Los jóvenes en esos programas dicen que las técnicas de Ascensión les han permitido soltar y encontrar un espacio de calma en medio de circunstancias extenuantes. Experimentan menos miedo y enojo. Se llevan mejor con otros, y les resulta más fácil lidiar con las exigencias de la escuela y el entrenamiento.

La Ascensión en los albergues para personas sin hogar

La gente se encuentra a sí misma en situación de calle por muchas razones diferentes: pobreza, trauma, el fin de una relación, para huir del abuso, adicciones, enfermedades mentales, entre otras.

A pesar de sus circunstancias, la gente en situación de calle quiere las mismas cosas que el resto de nosotros: tener paz, esperanza, amor, gozo, libertad y un sentido de propósito en la vida. Es por esto, que los Ishayas de The Bright Path ha comenzado a enseñar en albergues para indigentes en Estados Unidos, recibiendo una reacción positiva.

La Ascensión funciona al disolver patrones de pensamiento, sentimientos y comportamiento, incluyendo aquellos que surgen de trauma del pasado. Las Actitudes de Ascensión traen calma, sanación, esperanza, auto-aceptación, y paz, independientemente de las circunstancias externas.

La Ascensión en los albergues para víctimas de violencia intrafamiliar

La gente que experimenta violencia (incluyendo violencia sexual) con frecuencia carga los efectos de esto por muchos años. Aún y cuando las cicatrices físicas han sanado, el estrés mental y emocional puede continuar, incluyendo las emociones de miedo, vergüenza, y trauma recurrente.

Los Ishayas de The Bright Path han enseñado Ascensión en albergues para mujeres que han sobrevivido violencia extrema. Muchas de las personas en estas comunidades que han sido víctimas de violencia han tomado el curso de Primera Esfera.

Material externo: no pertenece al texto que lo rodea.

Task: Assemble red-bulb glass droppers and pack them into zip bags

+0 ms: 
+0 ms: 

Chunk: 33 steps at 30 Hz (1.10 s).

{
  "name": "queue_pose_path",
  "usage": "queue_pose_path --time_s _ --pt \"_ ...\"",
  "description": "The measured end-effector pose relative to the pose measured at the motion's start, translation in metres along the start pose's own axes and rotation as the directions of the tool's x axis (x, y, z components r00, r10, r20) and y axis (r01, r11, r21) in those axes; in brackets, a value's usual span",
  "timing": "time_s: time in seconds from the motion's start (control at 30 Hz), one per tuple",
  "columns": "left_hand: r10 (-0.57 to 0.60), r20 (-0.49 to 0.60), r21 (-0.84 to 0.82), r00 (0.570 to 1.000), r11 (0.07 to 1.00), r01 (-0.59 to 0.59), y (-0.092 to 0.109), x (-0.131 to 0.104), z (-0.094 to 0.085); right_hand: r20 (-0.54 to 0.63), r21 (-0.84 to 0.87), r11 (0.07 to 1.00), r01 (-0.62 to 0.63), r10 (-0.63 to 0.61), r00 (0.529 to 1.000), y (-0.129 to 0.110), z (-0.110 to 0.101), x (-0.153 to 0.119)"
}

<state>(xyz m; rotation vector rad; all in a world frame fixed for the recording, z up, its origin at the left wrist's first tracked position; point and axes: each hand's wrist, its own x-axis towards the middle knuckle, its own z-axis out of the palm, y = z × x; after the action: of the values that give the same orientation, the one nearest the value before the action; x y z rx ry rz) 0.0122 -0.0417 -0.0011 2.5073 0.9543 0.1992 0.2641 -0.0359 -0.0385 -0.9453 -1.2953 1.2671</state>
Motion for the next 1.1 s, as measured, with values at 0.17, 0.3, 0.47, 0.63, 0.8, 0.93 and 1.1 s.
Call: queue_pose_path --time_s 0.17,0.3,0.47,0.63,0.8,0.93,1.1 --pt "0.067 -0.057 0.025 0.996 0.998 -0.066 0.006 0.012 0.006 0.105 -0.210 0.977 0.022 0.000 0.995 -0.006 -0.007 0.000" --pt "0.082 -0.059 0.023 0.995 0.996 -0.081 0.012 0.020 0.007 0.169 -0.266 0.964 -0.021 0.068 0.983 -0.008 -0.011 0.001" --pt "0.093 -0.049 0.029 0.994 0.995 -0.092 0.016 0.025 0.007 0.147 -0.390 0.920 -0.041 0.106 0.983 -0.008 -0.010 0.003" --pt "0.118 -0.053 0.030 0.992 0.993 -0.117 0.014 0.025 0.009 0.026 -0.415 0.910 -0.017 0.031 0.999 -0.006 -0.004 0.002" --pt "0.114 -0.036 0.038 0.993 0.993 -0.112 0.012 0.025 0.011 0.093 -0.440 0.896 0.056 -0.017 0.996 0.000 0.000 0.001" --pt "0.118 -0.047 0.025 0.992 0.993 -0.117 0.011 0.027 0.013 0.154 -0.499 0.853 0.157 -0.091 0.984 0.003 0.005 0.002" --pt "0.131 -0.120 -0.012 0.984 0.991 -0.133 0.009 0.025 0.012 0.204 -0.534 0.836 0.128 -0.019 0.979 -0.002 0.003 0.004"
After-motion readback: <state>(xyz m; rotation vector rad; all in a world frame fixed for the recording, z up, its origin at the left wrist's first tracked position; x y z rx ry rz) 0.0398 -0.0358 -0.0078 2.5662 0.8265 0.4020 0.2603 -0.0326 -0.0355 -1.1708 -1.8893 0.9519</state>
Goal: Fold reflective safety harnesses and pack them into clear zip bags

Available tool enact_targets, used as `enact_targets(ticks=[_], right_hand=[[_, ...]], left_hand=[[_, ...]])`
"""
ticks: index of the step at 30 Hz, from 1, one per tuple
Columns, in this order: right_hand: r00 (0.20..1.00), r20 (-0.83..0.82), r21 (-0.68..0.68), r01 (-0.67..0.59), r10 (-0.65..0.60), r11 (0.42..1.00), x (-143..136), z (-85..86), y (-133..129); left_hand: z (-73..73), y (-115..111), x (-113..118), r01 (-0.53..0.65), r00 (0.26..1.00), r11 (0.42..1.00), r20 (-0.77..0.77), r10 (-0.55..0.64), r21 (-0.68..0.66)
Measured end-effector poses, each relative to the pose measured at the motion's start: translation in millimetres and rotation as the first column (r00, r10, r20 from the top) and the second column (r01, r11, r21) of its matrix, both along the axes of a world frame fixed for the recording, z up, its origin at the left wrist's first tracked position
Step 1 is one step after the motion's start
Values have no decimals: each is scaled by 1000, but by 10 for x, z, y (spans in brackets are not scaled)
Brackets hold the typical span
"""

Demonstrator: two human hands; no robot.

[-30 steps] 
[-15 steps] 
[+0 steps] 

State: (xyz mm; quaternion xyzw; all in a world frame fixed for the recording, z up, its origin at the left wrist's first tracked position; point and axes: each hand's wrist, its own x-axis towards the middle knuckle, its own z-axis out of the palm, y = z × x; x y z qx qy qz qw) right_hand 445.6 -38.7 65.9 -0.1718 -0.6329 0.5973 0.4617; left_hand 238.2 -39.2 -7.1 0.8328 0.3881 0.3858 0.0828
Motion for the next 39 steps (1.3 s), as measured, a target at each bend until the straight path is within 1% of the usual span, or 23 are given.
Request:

Las técnicas de Ascensión calman la mente, trayéndola a un estado de quietud consciente que está más allá de la experiencia física. Con el apoyo adecuado y la práctica constante, estás técnicas ayudan a los Ascendedores a aceptar e ir más allá del pasado, encontrando una experiencia de calma, aceptación y serenidad.

La Ascensión en Cuba

Desde el 2007, muchos Ishayas han viajado a Cuba, con sus propios recursos, para compartir la práctica de la Ascensión. Estos Ishayas se encuentran constantemente maravillados por la extraordinaria pasión de los cubanos, su generosidad, y amor a la práctica de la Ascensión.

La Ascensión ha crecido a un ritmo extraordinario en Cuba. El primero curso de Ascensión que se enseñó tuvo tan solo 8 asistentes, unos cuantos meses después, los cursos eran de 300 y 400 personas.

La Ascensión en África

Muchos países africanos han experimentado guerras civiles que han causado división y experiencias traumáticas que tardan décadas en sanar. La pobreza y otros problemas sociales y económicos también se combinan causando estrés considerable y mayor dificultad en la vida en el día a día.

Los Ishayas han enseñando la Ascensión a grupos comunitarios, mujeres líderes, y a maestros y niños en escuelas en Rwanda, Congo, y Mali. Todas estas naciones se encuentran en etapas de restablecimiento de paz y la recuperación después de sus respectivas guerras civiles. La Ascensión ofrece oportunidades para movernos más allá del pasado. Aquellos que han aprendido dicen que la práctica les trae serenidad, calma, y un sentido de paz en medio los retos, y la turbulencia de su vida externa. También hemos enseñado la Ascensión a trabajadores de ayuda, ayudándoles a aliviar el estrés de trabajar en países destruídos por la guerra.